用于纵向高维数据的新型支持向量分类器及其在神经影像数据中的应用

最近的技术进步使许多研究能够纵向收集高维数据（HDD），例如在不同扫描过程中收集的图像。这类研究可能会产生所选特征的时间变化，当这些特征与机器学习方法相结合时，就能预测疾病状态或对治疗的反应。支持向量机（SVM）技术是非常适合 HDD 分类和预测的强大而有效的工具。然而，目前用于 HDD 分析的 SVM 方法通常考虑的是在一个时间段或疗程（如基线）内收集的横截面数据。我们提出了一种用于纵向 HDD 的新型支持向量分类器 (SVC)，该分类器可同时估算 SVM 分离超平面参数和时间趋势参数，从而确定结合纵向数据进行分类和预测的最佳方法。我们的方法基于增强再现核函数，并使用二次编程进行优化。我们通过模拟研究和阿尔茨海默病神经成像计划的数据实例，展示了我们提出的方法的用途和潜在优势。结果表明，与仅使用横截面数据的方法和通过天真地扩展特征空间来结合纵向数据的方法相比，我们提出的方法利用了额外的纵向信息，实现了更高的准确性。

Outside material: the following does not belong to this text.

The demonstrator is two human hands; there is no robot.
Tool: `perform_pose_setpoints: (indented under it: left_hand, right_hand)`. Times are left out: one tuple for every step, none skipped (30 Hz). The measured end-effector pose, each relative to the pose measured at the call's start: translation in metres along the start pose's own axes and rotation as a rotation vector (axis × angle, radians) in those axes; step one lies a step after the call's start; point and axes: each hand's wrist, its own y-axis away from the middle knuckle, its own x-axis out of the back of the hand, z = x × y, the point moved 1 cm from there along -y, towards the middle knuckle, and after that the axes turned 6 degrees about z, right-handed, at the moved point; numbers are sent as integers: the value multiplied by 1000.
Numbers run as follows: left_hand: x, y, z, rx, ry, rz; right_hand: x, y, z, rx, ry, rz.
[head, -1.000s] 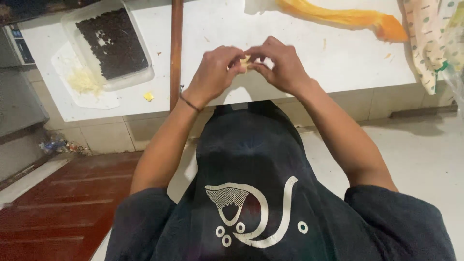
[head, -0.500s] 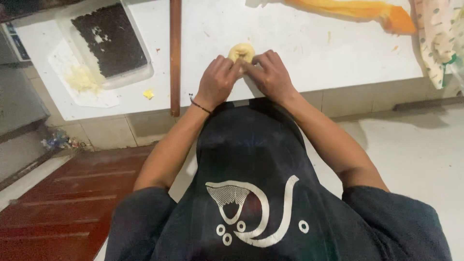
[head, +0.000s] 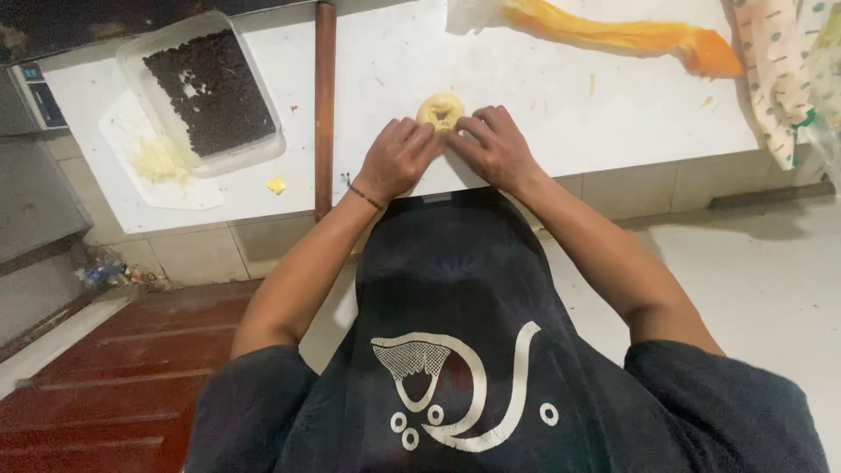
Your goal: Rolling out dough, applying filling from a piping bag, and rolling the dough into buns
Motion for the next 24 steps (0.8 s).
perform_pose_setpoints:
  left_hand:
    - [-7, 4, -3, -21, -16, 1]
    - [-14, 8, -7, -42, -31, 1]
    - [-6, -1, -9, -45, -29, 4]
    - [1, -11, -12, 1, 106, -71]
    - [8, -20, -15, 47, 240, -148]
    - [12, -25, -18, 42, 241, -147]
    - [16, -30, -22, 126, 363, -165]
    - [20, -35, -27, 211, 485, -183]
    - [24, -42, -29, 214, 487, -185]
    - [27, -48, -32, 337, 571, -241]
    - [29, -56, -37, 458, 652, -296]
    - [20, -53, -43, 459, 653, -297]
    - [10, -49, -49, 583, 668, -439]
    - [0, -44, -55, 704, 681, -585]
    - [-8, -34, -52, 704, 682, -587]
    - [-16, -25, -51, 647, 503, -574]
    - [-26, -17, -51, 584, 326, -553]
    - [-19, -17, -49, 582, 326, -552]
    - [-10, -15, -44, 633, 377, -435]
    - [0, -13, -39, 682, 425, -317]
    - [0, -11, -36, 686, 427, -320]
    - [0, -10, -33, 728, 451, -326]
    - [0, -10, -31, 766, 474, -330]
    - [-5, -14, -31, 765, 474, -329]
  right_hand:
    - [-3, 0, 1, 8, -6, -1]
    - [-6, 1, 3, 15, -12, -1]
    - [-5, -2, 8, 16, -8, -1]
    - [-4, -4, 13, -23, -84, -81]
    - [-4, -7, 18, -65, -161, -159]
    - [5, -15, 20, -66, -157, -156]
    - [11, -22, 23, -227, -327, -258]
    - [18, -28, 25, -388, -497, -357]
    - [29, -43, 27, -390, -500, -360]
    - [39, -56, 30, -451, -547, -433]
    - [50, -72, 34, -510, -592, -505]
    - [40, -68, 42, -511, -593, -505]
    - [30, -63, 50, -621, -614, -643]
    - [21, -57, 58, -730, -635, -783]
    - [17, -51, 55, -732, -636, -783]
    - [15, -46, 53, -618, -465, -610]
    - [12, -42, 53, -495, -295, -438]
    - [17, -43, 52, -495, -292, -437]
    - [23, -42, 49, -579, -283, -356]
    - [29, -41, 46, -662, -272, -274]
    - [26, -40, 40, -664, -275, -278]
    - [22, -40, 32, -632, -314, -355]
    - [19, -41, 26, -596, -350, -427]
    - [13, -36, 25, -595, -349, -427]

本文章由计算机程序翻译，如有差异，请以英文原文为准。

求助全文

约1分钟内获得全文去求助

来源期刊

Statistical Analysis and Data Mining COMPUTER SCIENCE, ARTIFICIAL INTELLIGENCEC-COMPUTER SCIENCE, INTERDISCIPLINARY APPLICATIONS

CiteScore

3.20

自引率

7.70%

发文量

期刊介绍： Statistical Analysis and Data Mining addresses the broad area of data analysis, including statistical approaches, machine learning, data mining, and applications. Topics include statistical and computational approaches for analyzing massive and complex datasets, novel statistical and/or machine learning methods and theory, and state-of-the-art applications with high impact. Of special interest are articles that describe innovative analytical techniques, and discuss their application to real problems, in such a way that they are accessible and beneficial to domain experts across science, engineering, and commerce. The focus of the journal is on papers which satisfy one or more of the following criteria: Solve data analysis problems associated with massive, complex datasets Develop innovative statistical approaches, machine learning algorithms, or methods integrating ideas across disciplines, e.g., statistics, computer science, electrical engineering, operation research. Formulate and solve high-impact real-world problems which challenge existing paradigms via new statistical and/or computational models Provide survey to prominent research topics.